In this exercise you are going to use Bayesian Optimization to select the best hyperparameters of a random forest trained on part of the MNIST dataset. You are going also to compare it with respect to a random search on the hyperparameter space.


In [None]:
def load_MNIST():
    '''
    Function to load the MNIST training and test set with corresponding labels.

    :return: training_examples, training_labels, test_examples, test_labels
    '''

    # we want to flat the examples

    training_set = datasets.MNIST(root='./data', train=True, download=True, transform= None)
    test_set = datasets.MNIST(root='./data', train=False, download=True, transform= None)

    Xtrain = training_set.data.numpy().reshape(-1,28*28)
    Xtest = test_set.data.numpy().reshape(-1,28*28)

    ytrain = training_set.targets.numpy()
    ytest = test_set.targets.numpy()

    return Xtrain, ytrain, Xtest, ytest

In [None]:
## since training a random forest on the entire dataset takes some time
## we can consider only few labels, like 3, 5, 8 and 9

## we can load the training set and test set
Xtrain, ytrain, Xtest, ytest = load_MNIST()

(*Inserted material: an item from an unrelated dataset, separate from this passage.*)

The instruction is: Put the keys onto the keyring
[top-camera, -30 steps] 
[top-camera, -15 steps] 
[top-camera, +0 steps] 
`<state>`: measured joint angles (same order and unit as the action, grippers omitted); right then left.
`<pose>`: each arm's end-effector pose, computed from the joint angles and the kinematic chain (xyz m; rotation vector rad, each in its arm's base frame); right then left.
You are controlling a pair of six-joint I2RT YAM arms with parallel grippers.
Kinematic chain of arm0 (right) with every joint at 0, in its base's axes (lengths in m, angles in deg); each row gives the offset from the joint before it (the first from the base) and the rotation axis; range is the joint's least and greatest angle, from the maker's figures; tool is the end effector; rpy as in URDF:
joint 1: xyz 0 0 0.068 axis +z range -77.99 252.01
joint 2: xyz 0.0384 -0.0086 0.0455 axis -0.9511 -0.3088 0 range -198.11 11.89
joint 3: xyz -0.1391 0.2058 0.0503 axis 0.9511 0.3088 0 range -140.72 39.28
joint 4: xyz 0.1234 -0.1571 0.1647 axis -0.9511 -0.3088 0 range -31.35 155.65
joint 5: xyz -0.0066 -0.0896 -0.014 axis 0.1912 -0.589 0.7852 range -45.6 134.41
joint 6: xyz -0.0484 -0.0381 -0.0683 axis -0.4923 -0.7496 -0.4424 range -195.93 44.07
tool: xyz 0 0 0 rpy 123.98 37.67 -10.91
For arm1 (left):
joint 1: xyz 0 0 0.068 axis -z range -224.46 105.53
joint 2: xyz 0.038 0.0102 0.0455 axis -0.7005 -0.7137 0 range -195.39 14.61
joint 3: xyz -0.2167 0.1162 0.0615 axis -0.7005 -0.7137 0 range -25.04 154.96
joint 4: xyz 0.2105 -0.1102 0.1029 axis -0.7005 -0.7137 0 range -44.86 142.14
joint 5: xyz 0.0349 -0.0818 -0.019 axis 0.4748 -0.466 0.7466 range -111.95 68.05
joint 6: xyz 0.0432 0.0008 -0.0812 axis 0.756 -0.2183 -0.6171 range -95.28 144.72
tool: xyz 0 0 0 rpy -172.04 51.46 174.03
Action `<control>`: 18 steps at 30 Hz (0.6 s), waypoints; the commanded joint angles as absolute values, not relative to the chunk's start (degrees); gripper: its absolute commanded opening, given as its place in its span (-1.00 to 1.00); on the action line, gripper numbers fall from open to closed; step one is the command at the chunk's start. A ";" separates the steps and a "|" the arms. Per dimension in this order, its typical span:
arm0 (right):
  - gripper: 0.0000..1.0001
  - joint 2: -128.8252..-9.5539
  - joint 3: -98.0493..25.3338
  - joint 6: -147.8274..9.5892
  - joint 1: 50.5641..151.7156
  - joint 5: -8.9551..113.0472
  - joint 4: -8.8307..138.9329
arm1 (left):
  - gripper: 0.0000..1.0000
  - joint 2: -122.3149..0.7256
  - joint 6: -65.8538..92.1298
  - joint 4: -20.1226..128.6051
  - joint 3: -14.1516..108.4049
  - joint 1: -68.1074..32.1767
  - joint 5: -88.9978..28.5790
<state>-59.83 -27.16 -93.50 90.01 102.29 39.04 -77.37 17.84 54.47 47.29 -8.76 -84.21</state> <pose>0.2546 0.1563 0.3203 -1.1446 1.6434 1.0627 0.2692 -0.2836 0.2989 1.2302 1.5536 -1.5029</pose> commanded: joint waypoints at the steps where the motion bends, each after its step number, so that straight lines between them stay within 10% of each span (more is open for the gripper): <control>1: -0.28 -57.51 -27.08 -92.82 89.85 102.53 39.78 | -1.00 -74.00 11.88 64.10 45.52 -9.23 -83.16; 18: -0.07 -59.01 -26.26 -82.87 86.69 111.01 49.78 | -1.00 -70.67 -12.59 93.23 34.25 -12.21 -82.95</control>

# Limit the number of training examples mainly just for speed
Xtrain=Xtrain[:1000]
ytrain=ytrain[:1000]


# print some information
print('Information about the new datasets')
print('Training set shape:', Xtrain.shape)
print('Test set shape', Xtest.shape)

## Random forest

As you have seen in your Machine Learning course, there are a lot of hyperparameters to choose before training a Random Forest. If you look at the [sklearn documentation](https://scikit-learn.org/stable/modules/generated/sklearn.ensemble.RandomForestClassifier.html) you can notice all the paramters. For this exercise we will focus only on the following four hyperparameters:

1. **n_estimators**: the number of decision trees that are in the forest;
2. **criterion**: the criterion to evaluate the split. We should decide between *Gini impurity* (`gini`) and *information gain* (`entropy`);
3. **max_depth**: Maximum depth of the trees. If None, the tree expands until we have a element in all the leaves or  until all leaves contain less than min_samples_split samples.
4. **max_features**: The number of features to consider when looking for the best split. We have to choose among `'sqrt'` where we consider `sqrt(n_features)`, `'log2'` where we consider `log2(n_features)` or None which will just use all features.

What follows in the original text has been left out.